After seeing the documentary film Fire Of Love at the cinema I discovered that Katia and Maurice Krafft answered a few of my own questions on my fascination with volcanoes and other wild extremes of nature.
Why am I drawn to catastrophic weather events?
The film started me thinking and tracing back.
As a child I loved to watch thunder storms as did my older sister. Sometimes we’d wake in the night to a storm, get up and watch it from the bedroom window, counting the seconds from each lightening strike which we believed equaled the amount of miles away we were from the centre of the storm. I loved to watch thunderous rain, the ever increasing leaps of heavy drops into puddles. The same with blizzards, howling wind, anything chaotic. The storm of ’87. Then in my mid twenties I saw a tornado rip the landscape in front of me on the Acle Straight, a Roman road which cuts across the flattest fields of Norfolk. It was a sight to behold, which traumatised my kids however who were in the back of the car.

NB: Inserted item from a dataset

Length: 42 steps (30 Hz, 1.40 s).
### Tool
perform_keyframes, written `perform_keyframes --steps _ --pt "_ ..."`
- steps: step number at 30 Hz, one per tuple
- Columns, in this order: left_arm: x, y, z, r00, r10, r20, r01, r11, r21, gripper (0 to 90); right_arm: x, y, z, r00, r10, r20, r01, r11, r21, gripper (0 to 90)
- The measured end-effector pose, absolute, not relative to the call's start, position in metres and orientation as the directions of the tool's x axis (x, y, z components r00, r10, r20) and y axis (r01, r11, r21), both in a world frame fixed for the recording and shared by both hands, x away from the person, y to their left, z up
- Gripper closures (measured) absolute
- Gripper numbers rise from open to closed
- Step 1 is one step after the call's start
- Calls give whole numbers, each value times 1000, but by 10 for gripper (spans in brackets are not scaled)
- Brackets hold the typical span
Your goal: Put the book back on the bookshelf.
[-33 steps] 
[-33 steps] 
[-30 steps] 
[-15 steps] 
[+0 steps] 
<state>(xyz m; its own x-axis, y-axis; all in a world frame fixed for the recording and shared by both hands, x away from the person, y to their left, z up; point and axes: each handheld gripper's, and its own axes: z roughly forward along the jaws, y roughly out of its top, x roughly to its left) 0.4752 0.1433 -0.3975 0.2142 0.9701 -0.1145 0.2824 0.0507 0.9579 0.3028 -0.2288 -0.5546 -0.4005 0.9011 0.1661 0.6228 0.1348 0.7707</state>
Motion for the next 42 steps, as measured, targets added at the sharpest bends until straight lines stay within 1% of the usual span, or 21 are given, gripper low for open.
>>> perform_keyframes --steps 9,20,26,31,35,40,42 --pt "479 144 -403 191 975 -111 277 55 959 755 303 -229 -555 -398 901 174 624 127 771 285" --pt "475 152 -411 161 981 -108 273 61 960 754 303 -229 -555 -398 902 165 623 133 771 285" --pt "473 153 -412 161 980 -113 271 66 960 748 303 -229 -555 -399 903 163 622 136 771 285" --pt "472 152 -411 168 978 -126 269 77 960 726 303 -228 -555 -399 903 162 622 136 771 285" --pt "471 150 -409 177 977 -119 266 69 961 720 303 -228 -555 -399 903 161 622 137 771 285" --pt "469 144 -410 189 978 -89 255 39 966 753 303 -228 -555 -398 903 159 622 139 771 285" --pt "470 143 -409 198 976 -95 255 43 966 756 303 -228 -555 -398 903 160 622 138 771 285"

There is something about the extreme power of nature versus my powerlessness which connects. It puts us into perspective, our lives are ‘just a blip’ in comparison, as Maurice said. It makes our human existence seem insignificant or maybe it just reaffirms my own feeling of insignificance growing up as a child. Deep huh.
I am one of those hsp’s; highly sensitive person. When I witness these weather activities I feel them deeply, which translates in my mind as a mix of fear and excitement, awe, love, I brim with tears and am left with an energy which I act out with paint. I am compelled to do it it has to be expressed. It makes me feel alive.
Katia and Maurice have inspired me, I’m off to find some examples of their work and get to work.